ÖZYALIN Ş., TUNÇEL A.

Pure and Applied Geophysics, vol.180, no.12, pp.4147-4173, 2023 (SCI-Expanded) identifier

  • Publication Type: Article / Article
  • Volume: 180 Issue: 12
  • Publication Date: 2023
  • Doi Number: 10.1007/s00024-023-03368-x
  • Journal Name: Pure and Applied Geophysics
  • Journal Indexes: Science Citation Index Expanded (SCI-EXPANDED), Scopus, Academic Search Premier, Aerospace Database, Agricultural & Environmental Science Database, Aquatic Science & Fisheries Abstracts (ASFA), Compendex, Geobase, INSPEC
  • Page Numbers: pp.4147-4173
  • Keywords: Cuckoo Search Algorithm, Deep-seated faults, Gravity inversion, Parameter tuning
  • Dokuz Eylül University Affiliated: Yes

Abstract

Cuckoo Search Algorithm (CSA) is a nature-inspired metaheuristic optimization algorithm. The optimization algorithm was inspired by the life story of a family of birds called the Cuckoo. In this paper, an application of the CSA, is implemented to estimate model parameters of deep-seated faults by using gravity anomalies. To increase the efficiency of the algorithm, parameter tuning studies are carried out for the optimum algorithm-based control parameters.
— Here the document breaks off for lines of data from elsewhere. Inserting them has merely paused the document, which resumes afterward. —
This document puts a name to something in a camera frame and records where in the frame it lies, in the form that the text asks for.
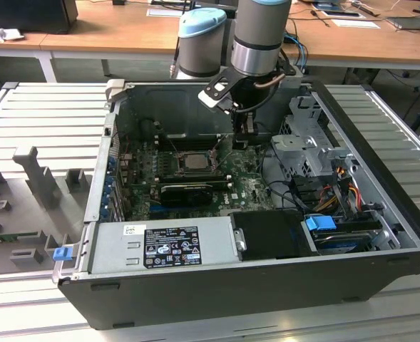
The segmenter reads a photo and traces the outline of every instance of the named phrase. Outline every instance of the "yellow wire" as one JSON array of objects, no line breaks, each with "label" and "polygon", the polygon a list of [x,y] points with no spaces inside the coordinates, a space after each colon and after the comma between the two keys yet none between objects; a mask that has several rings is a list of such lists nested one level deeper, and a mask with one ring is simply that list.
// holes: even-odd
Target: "yellow wire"
[{"label": "yellow wire", "polygon": [[330,205],[332,205],[333,203],[335,203],[337,201],[337,197],[336,196],[333,196],[331,199],[329,199],[327,202],[325,202],[322,206],[320,206],[320,207],[318,207],[317,209],[316,209],[316,211],[318,212],[318,211],[321,211],[321,210],[323,210],[323,209],[325,209],[325,208],[327,208],[327,207],[329,207]]}]

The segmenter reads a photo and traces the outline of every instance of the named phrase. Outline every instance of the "table surface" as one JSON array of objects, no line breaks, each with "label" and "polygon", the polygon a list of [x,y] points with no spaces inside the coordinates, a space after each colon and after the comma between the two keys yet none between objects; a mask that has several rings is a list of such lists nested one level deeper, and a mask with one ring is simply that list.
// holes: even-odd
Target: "table surface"
[{"label": "table surface", "polygon": [[[388,9],[395,0],[365,0],[377,9]],[[385,16],[412,16],[419,1],[402,0],[393,11],[374,11]],[[178,18],[146,16],[147,4],[113,6],[111,1],[77,1],[78,20],[68,35],[27,33],[26,40],[0,43],[0,48],[40,48],[48,51],[88,51],[124,53],[166,53],[175,51]],[[310,60],[372,61],[378,63],[420,64],[420,32],[396,31],[387,21],[376,21],[381,29],[343,28],[315,19],[309,4],[292,5],[291,19],[297,25],[300,41],[308,48]],[[293,21],[287,30],[294,33]],[[285,44],[289,56],[297,47]]]},{"label": "table surface", "polygon": [[147,4],[113,6],[111,1],[77,1],[77,6],[78,20],[70,34],[49,34],[41,43],[42,50],[129,53],[175,51],[179,18],[146,16]]}]

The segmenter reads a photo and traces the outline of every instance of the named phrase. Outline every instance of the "black plastic cover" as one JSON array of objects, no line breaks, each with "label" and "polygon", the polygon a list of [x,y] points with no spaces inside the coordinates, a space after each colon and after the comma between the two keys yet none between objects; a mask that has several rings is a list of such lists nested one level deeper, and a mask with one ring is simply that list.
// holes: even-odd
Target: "black plastic cover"
[{"label": "black plastic cover", "polygon": [[304,235],[300,216],[293,210],[234,212],[233,229],[241,229],[247,249],[242,260],[308,257],[311,250]]}]

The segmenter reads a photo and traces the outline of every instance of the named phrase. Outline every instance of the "computer case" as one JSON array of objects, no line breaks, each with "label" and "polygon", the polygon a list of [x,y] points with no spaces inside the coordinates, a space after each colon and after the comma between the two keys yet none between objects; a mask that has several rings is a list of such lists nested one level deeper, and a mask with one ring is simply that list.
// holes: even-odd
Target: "computer case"
[{"label": "computer case", "polygon": [[75,0],[0,0],[0,27],[65,34],[78,16]]}]

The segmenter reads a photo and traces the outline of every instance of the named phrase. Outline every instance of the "paper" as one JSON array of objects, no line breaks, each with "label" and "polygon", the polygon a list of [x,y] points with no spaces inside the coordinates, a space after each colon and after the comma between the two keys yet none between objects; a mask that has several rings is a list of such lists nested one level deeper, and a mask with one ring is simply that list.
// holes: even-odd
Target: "paper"
[{"label": "paper", "polygon": [[16,28],[7,28],[3,29],[0,28],[0,42],[3,43],[5,41],[12,41],[14,39],[21,39],[24,38],[24,36],[19,33],[19,31]]},{"label": "paper", "polygon": [[361,29],[380,29],[373,21],[360,21],[360,20],[344,20],[332,19],[335,25],[340,27],[356,27]]},{"label": "paper", "polygon": [[181,10],[170,10],[170,9],[148,9],[146,11],[146,16],[168,16],[180,18],[183,11]]}]
In addition, the reliability and possible uncertainties of the obtained solutions were examined using probability density function analysis. The model parameters (z 1, z 2, α, x 0 and ρ) for noisy and noise-free synthetic models were obtained by using CSA. These obtained parameters are very compatible with the true model parameters for noise-free data, similarly well-nigh compatible results for noisy data. As a result we can say that the method works successfully when applied to synthetic data. The technique is tested on three widely studied benchmark field data including gravity anomaly [Garber Fault (USA), Gazal Fault (Egypt), Mersa Matruh Fault (Egypt)]. In previous studies, various solution techniques have been used for the inversion of these field data and the compatibility of the model parameters obtained in this study with the values obtained from previous studies was compared. The results demonstrate that the CSA is a very effective and robust approach for the optimization of gravity anomalies.